Genetic Clustering Algorithm-Based Feature Selection and Divergent Random Forest for Multiclass Cancer Classification Using Gene Expression Data

Senbagamalar, L.
DOI: https://doi.org/10.1007/s44196-024-00416-9
IF: 2.259
2024-02-06
International Journal of Computational Intelligence Systems
Abstract:Computational identification and classification of clinical disorders gather major importance due to the effective improvement of machine learning methodologies. Cancer identification and classification are essential clinical areas to address, where accurate classification for multiple types of cancer is still in a progressive stage. In this article, we propose a multiclass cancer classification model that categorizes the five different types of cancers using gene expression data. To perform efficient analysis of the available clinical data, we propose feature selection and classification methods. We propose a genetic clustering algorithm (GCA) for optimal feature selection from the RNA-gene expression data, consisting of 801 samples belonging to the five major classes of cancer. The proposed feature selection method reduces the 1621 gene expressions into a cluster of 21 features. The optimum feature set acts as input data to the proposed divergent random forest. Based on the features computed, the proposed classifier categorizes the data samples into 5 different classes of cancers, including breast cancer, colon cancer, kidney cancer, lung cancer, and prostate cancer. The proposed divergent random forest provided performance improvisation in terms of accuracy with 95.21%, specificity with 93%, and sensitivity with 94.29% which outperformed all the other existing multiclass classification algorithms.

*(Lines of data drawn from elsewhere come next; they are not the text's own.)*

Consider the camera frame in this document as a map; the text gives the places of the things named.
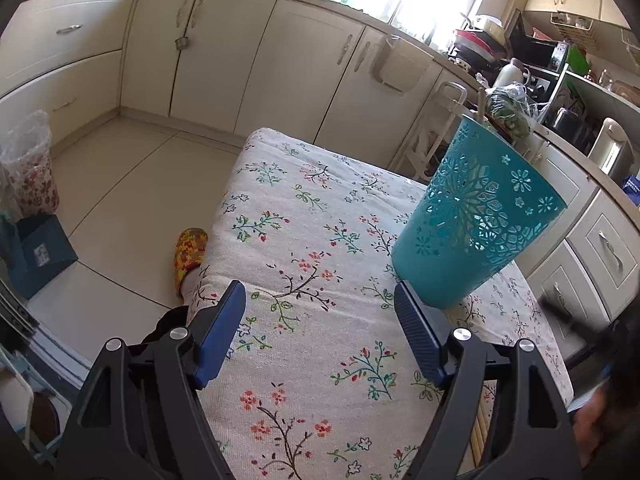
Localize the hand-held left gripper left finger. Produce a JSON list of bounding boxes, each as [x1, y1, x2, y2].
[[60, 280, 248, 480]]

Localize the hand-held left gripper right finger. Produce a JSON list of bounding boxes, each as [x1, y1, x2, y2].
[[393, 282, 586, 480]]

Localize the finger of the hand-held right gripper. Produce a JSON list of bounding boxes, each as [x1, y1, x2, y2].
[[542, 296, 603, 346]]

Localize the pile of wooden chopsticks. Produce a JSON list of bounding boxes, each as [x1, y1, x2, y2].
[[467, 382, 497, 466]]

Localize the blue perforated plastic basket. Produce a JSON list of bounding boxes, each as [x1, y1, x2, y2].
[[391, 114, 568, 310]]

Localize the person's right hand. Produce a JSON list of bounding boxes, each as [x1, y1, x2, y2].
[[572, 395, 623, 461]]

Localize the colourful knitted slipper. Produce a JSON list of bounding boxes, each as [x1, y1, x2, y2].
[[172, 228, 209, 296]]

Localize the floral tablecloth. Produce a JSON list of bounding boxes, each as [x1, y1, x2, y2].
[[182, 127, 576, 480]]

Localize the white electric air pot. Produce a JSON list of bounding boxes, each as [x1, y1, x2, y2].
[[587, 117, 636, 186]]

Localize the teal cardboard box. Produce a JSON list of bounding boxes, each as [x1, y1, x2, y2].
[[0, 212, 80, 301]]

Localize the plastic bag of vegetables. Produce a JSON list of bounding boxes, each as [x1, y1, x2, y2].
[[482, 82, 543, 141]]

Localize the grey counter shelf rack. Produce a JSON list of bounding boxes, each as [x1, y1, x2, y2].
[[525, 65, 640, 161]]

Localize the trash bin with floral bag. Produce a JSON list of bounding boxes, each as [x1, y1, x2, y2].
[[0, 110, 60, 221]]

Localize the white trolley rack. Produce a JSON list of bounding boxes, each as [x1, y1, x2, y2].
[[390, 81, 468, 183]]

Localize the white thermos jug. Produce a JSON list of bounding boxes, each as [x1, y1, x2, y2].
[[492, 58, 531, 91]]

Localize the green box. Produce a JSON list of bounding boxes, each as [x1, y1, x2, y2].
[[567, 45, 593, 73]]

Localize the black microwave oven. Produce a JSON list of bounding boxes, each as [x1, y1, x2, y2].
[[507, 10, 563, 68]]

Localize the white hanging door bin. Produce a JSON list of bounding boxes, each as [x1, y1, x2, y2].
[[372, 34, 435, 96]]

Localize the cream base cabinets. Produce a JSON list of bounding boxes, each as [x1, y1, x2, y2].
[[0, 0, 640, 356]]

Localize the red shallow pot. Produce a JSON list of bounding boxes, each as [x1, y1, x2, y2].
[[452, 27, 501, 58]]

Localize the white lidded pot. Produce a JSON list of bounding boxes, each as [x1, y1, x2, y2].
[[472, 14, 506, 36]]

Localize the metal sliding door frame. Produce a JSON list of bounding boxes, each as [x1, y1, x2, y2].
[[0, 260, 46, 351]]

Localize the hanging wire basket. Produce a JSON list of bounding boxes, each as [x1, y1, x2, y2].
[[550, 10, 601, 51]]

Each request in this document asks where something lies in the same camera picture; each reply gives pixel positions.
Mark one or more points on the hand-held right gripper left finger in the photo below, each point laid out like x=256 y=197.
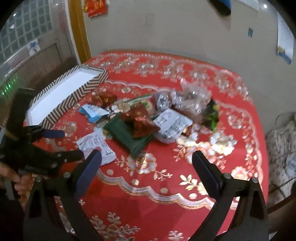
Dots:
x=89 y=172

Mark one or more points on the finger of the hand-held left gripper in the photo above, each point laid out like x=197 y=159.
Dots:
x=54 y=133
x=70 y=155

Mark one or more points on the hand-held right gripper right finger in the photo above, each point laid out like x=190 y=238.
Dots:
x=206 y=172

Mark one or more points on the chevron striped cardboard box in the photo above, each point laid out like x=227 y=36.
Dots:
x=66 y=87

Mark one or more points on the clear plastic bag of snacks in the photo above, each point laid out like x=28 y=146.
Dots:
x=185 y=99

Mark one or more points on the person's left hand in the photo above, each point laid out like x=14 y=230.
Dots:
x=17 y=179

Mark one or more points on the blue and white snack packet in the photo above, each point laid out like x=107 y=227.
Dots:
x=92 y=112

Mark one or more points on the dark green snack packet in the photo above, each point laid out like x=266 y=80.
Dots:
x=123 y=135

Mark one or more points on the black and green snack packet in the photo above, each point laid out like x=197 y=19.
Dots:
x=211 y=115

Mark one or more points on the white black-print snack packet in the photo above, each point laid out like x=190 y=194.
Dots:
x=171 y=125

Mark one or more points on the dark red gold-print snack packet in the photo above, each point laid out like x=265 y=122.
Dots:
x=104 y=98

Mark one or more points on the red floral tablecloth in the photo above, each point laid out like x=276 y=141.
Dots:
x=148 y=208

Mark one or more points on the red triangular snack packet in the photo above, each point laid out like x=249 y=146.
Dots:
x=141 y=122

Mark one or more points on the floral chair cushion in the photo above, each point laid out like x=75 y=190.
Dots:
x=282 y=157

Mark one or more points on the green and white snack packet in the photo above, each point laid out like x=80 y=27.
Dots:
x=138 y=100

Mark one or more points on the white and blue window sticker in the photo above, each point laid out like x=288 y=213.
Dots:
x=33 y=47

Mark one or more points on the glass block window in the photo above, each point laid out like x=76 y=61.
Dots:
x=23 y=27

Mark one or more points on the yellow door frame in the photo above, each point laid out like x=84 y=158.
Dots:
x=78 y=30

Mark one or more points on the red wall decoration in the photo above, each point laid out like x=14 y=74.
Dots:
x=96 y=7

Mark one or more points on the small blue wall sticker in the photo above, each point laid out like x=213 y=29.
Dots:
x=250 y=31

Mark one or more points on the wall calendar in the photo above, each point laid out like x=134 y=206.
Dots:
x=285 y=41

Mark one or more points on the dark wall fixture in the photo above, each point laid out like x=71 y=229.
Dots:
x=220 y=5

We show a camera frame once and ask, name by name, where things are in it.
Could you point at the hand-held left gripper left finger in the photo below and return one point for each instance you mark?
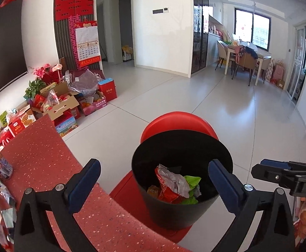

computer science, artificial intelligence, interdisciplinary applications
What problem does this paper attempt to address?
Based on the provided text content, the problems that this paper attempts to solve can be summarized as follows: In the identification and classification of cancer, especially the accurate classification of multi - class cancers, it is still an ongoing research area. Although the existing binary classification methods (such as distinguishing cancer samples from normal samples) have played a role in effective diagnostic tools in the continuous monitoring stage, these methods have limitations when dealing with a large amount of gene expression data, because these data may contain multiple types of cancer samples, not just two categories. Therefore, it is particularly urgent to develop a multi - class classification model that can efficiently select features and effectively classify. Specifically, this paper proposes a feature selection method based on the Genetic Clustering Algorithm (GCA) and a new Divergent Random Forest (DF) classifier, aiming to solve the following problems: 1. **Dimensionality reduction of high - dimensional gene expression data**: Select the optimal feature set from a large amount of gene expression data through the genetic clustering algorithm to reduce the dimension and complexity of the data. 2. **Multi - class cancer classification**: Use the divergent random forest classifier to classify five different types of cancer (breast cancer, colon cancer, kidney cancer, lung cancer, and prostate cancer). 3. **Improve classification performance**: By optimizing feature selection and classification methods, improve the accuracy, specificity, and sensitivity of classification, thereby outperforming existing classification algorithms in multi - class cancer classification tasks. The main contribution of the paper is to propose a new genetic clustering algorithm and a divergent random forest classifier, which can achieve a high accuracy rate (95.21%), specificity (93%), and sensitivity (94.29%) in multi - class cancer classification tasks, significantly better than other existing multi - class classification algorithms.